The Big Smoke
Last week I had a little nosey around London Village. It was a bit of a Birthday treat and it also gave me an opportunity to see some art and indulge in the stimulation that a big city offers – or at least is supposed to offer. Anyway this is what I found out:
- Inspiration is everywhere. – As demonstrated whilst buggering about in the food court in Harrods, where an overwhelming and multisensory experience ensued. The air tasted of decadence as the scent particles of each offering fought to tantalise the nostrils. This was probably as close to experiencing synesthesia as a non-synestete can get without taking LSD. Scent appeared before me, and my experience of the place is remembered not through vision, but through smell. I will certainly exploit this experience in subsequent works of art.

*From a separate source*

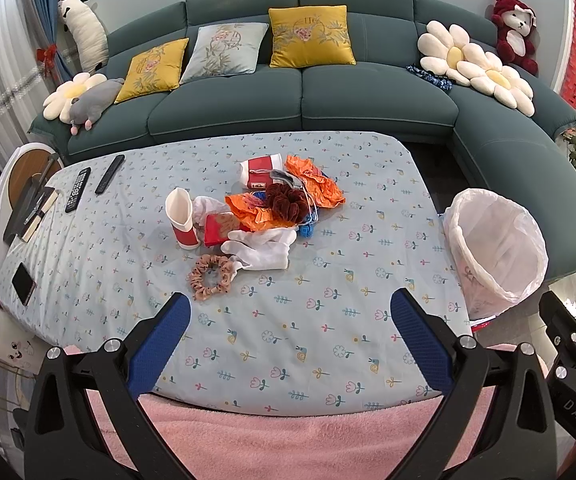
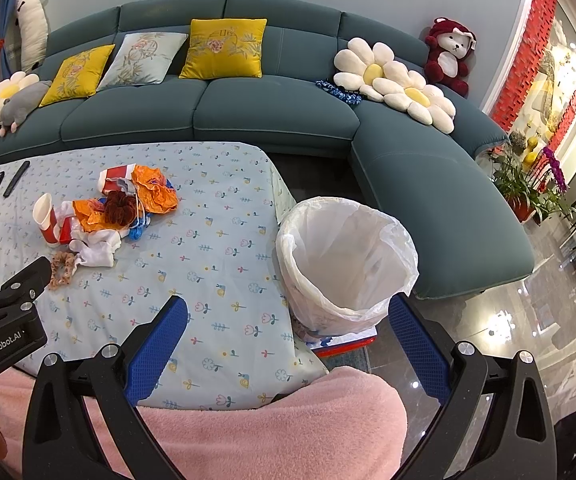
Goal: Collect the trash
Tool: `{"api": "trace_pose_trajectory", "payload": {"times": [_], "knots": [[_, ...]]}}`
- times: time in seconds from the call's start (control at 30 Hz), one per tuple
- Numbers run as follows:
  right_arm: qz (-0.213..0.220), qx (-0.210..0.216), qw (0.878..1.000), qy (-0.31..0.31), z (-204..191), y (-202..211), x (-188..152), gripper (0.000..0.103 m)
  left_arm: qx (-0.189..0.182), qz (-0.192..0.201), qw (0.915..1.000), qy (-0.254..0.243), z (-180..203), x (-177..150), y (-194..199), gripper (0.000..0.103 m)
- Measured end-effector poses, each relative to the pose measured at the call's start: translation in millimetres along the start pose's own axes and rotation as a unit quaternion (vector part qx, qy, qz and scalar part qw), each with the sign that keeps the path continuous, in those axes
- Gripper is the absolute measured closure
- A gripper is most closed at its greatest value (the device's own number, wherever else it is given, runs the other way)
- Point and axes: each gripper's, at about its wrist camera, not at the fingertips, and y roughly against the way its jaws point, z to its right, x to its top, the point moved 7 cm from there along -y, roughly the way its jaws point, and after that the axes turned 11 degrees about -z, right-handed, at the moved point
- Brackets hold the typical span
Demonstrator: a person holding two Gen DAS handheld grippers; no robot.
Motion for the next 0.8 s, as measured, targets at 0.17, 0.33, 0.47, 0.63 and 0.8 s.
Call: {"api": "trace_pose_trajectory", "payload": {"times": [0.17,0.33,0.47,0.63,0.8], "knots": [[0.001,0.000,1.000,0.001,-0.4,0.0,-0.2,0.007,0.000,0.000,1.0000,0.000,0.0,-0.1,0.0,0.007],[0.002,-0.001,1.000,0.000,-0.3,0.8,-0.2,0.007,-0.001,0.001,1.0000,0.001,-0.1,0.0,0.1,0.007],[0.002,-0.001,1.000,0.001,-0.6,0.0,-0.2,0.007,-0.001,0.001,1.0000,0.001,0.0,0.0,0.1,0.007],[0.003,-0.001,1.000,0.001,-0.5,1.1,-0.1,0.007,-0.001,0.001,1.0000,0.001,0.1,0.1,0.1,0.007],[0.003,0.000,1.000,0.001,-0.7,2.0,1.0,0.007,-0.002,0.001,1.0000,0.001,0.1,0.1,0.1,0.007]]}}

- Patrick Caulfield is a bit good. – I saw the Caulfield exhibition at Tate Britain. I love how he is able to capture the essence and atmosphere of something using simple mechanics. A size of a canvas is able organically to capture grandeur. Colour evokes emotions intrinsic to an atmosphere. And simple form places the paintings within a physical and readily relatable realm. There is a simplicity about Caulfield’s work that speaks volumes.
- It’s a lot greener than I remembered. – Yes, walking under a bridge you are smacked in the nose with a heavy burst of pollution and tramps tears, but when you emerge from under the bridge, a burst of greenery hits you – Such a juxtaposition of atmosphere can be embraced and utilised.
- There are lots of little hidden bits. – During my two days in London there wasn’t even a hint of the idea of using the Tube. Above ground and removed from the fear of having another man’s armpit in your face, you see more. Small pathways; buildings wedged between buildings; unbelievably small tea shops; roads of residential properties between two different coffee outlets; uncelebrated memorials and poorly conceived bus-stops. All of which is intrinsic to the vitality and beauty of the place
- The Great Fire of London was cool. – It just was. As were Dinosaurs, as it happens.
Aside from my Harrods experience, I don’t really know quite what I can extrapolate from all this and apply to my practice. But there’s a real feeling that visiting London has equipped me with tangible experiences that can doubtlessly be applied to my work. When do I get to go again?